Users can obtain a bearer token by logging into the CanDIG data portal, clicking the cog in the top right corner, clicking *** Get API Token and clicking the token to copy it.

Site administrators or users using a local candig install can also obtain a token programmatically using the following curl commands from the CanDIGv2 repo:

source env.sh
CURL_OUTPUT=$(curl -s --request POST \
  --url $KEYCLOAK_PUBLIC_URL'/auth/realms/candig/protocol/openid-connect/token' \
  --header 'Content-Type: application/x-www-form-urlencoded' \
  --data grant_type=password \
  --data client_id=$CANDIG_CLIENT_ID \
  --data client_secret=$CANDIG_CLIENT_SECRET \
  --data username=$CANDIG_SITE_ADMIN_USER \
  --data password=$CANDIG_SITE_ADMIN_PASSWORD \
  --data scope=openid)
export TOKEN=$(echo $CURL_OUTPUT | grep -Eo 'access_token":"[a-zA-Z0-9._\-]+' | cut -d '"' -f3)

1. Program registration

Programs need to be registered before any data can be ingested. Initial program registration can be done by either a site admin or site curator. More information about assigning site admins and site curators is in sections 4 and 5 below.
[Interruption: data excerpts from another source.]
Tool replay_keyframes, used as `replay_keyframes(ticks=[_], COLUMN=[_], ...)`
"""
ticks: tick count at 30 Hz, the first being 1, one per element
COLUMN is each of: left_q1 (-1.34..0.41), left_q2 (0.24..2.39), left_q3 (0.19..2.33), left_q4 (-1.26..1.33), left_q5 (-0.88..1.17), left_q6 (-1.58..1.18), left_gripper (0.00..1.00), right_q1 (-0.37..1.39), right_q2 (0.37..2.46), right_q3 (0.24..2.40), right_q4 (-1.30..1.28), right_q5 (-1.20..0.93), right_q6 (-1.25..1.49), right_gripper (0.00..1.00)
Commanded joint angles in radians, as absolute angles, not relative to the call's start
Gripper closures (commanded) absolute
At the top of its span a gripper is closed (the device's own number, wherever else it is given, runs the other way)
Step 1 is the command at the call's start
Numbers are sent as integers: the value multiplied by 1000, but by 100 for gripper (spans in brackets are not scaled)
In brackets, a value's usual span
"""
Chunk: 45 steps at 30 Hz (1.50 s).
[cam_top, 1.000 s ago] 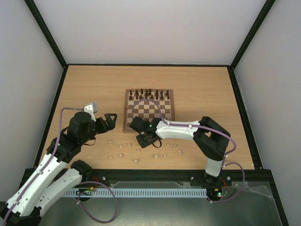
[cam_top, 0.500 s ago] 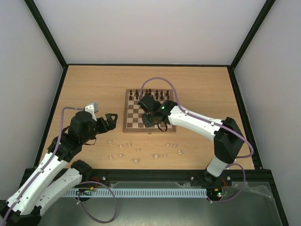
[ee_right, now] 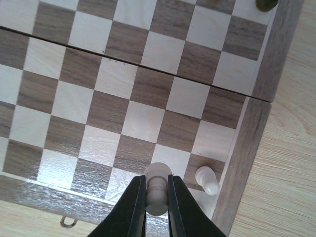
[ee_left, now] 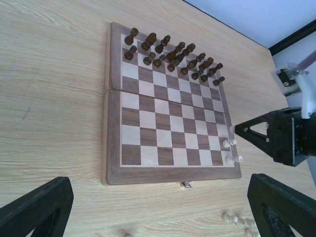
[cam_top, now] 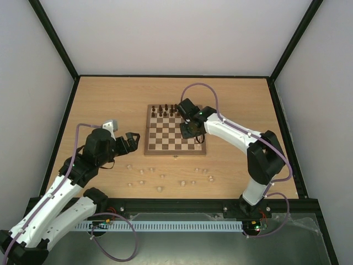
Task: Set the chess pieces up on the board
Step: Place the chess piece on the chessboard.
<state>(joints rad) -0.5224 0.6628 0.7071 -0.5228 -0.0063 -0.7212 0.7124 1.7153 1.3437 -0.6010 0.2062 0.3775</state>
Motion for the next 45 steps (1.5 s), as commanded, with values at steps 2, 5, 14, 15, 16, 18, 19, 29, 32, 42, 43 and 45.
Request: replay_keyframes(ticks=[2,5,14,15,16,18,19,29,32,42,43,45], left_q1=[-525,-525,-525,-524,-525,-525,-525,-525,-524,-525,-525,-525], left_q2=[663,663,662,663,663,665,664,664,665,658,658,658], left_q3=[698,695,695,693,693,690,688,685,684,675,673,673], left_q4=[-493,-495,-495,-493,-493,-494,-494,-491,-488,-490,-491,-492], left_q5=[12,13,12,12,13,13,12,14,14,14,14,12], left_q6=[-711,-710,-709,-709,-709,-709,-709,-712,-713,-715,-716,-716], left_gripper=[1,1,0,0,0,1,0,1,1,0,0,1], right_q1=[708,709,708,707,706,707,706,702,702,701,701,701], right_q2=[1775,1796,1830,1833,1836,1839,1841,1844,1845,1858,1860,1863], right_q3=[1358,1359,1334,1332,1329,1325,1324,1300,1290,1283,1284,1284], right_q4=[-643,-638,-629,-628,-629,-627,-626,-617,-612,-603,-601,-600], right_q5=[201,210,239,240,242,245,244,235,234,216,216,212], right_q6=[366,370,374,374,374,375,376,376,376,373,374,372], right_gripper=[93,93,93,93,93,92,92,91,91,91,91,91])
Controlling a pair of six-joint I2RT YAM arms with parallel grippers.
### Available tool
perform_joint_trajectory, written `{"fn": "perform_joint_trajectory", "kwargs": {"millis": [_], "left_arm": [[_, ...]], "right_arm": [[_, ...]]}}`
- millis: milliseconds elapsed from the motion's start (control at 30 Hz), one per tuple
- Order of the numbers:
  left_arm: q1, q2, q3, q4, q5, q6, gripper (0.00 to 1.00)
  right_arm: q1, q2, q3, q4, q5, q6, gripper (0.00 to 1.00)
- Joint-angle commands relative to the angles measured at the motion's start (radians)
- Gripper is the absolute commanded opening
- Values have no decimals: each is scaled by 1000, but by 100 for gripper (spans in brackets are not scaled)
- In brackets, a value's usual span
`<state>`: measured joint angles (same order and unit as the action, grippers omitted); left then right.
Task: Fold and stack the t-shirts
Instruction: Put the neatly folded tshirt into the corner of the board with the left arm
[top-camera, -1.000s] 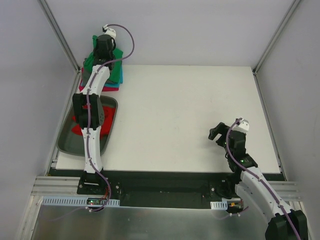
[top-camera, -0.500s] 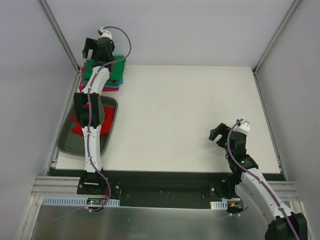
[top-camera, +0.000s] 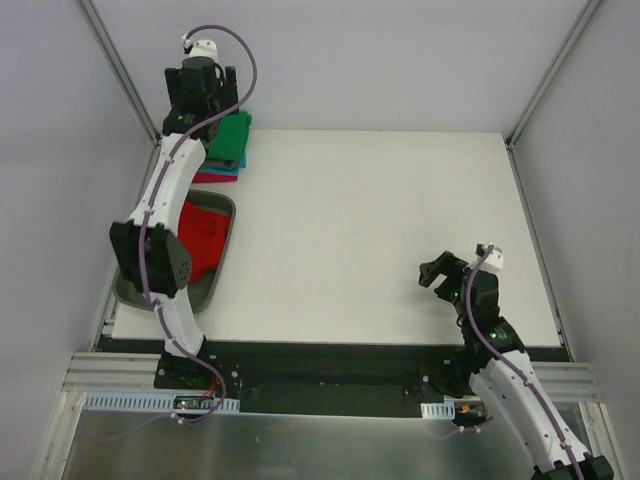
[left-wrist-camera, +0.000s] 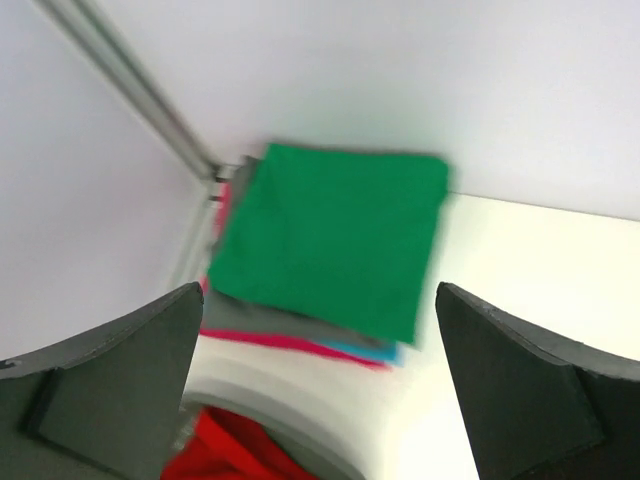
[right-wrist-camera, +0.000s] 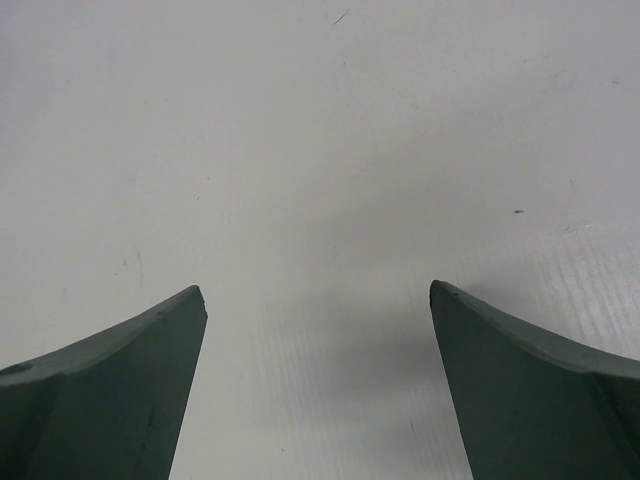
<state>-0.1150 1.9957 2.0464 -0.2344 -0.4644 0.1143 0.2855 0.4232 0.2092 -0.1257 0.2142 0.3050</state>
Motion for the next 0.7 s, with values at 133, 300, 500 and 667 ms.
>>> {"fn": "perform_joint_trajectory", "kwargs": {"millis": [133, 300, 500, 667], "left_arm": [[-196, -598, -550, -89, 249, -428, 99], [-428, -828, -947, -74, 139, -608, 99], [-647, -1133, -1381, -63, 90, -803, 99], [-690, -1357, -1646, -62, 98, -906, 99]], "right_arm": [[-5, -60, 45, -75, -130, 55, 96], [-3, -73, 48, -110, -203, 83, 96], [-2, -86, 105, -235, -191, 79, 96], [-3, -107, 136, -308, -102, 85, 96]]}}
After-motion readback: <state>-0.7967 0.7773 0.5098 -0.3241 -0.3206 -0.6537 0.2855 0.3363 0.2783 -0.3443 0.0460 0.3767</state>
To register a program, use the /ingest/program/ endpoint to add, update, or delete authorization information for a program. Authorization headers for a site admin or site curator user must be provided. A POST request replaces a program authorization, while a DELETE request revokes it.

During program registration, users can be assigned one of two levels of authorization:

  • Team members are researchers of a program and are authorized to read and access all donor-specific data for a program.
  • Program curators are users that are authorized to curate data for the program: they can ingest and delete data.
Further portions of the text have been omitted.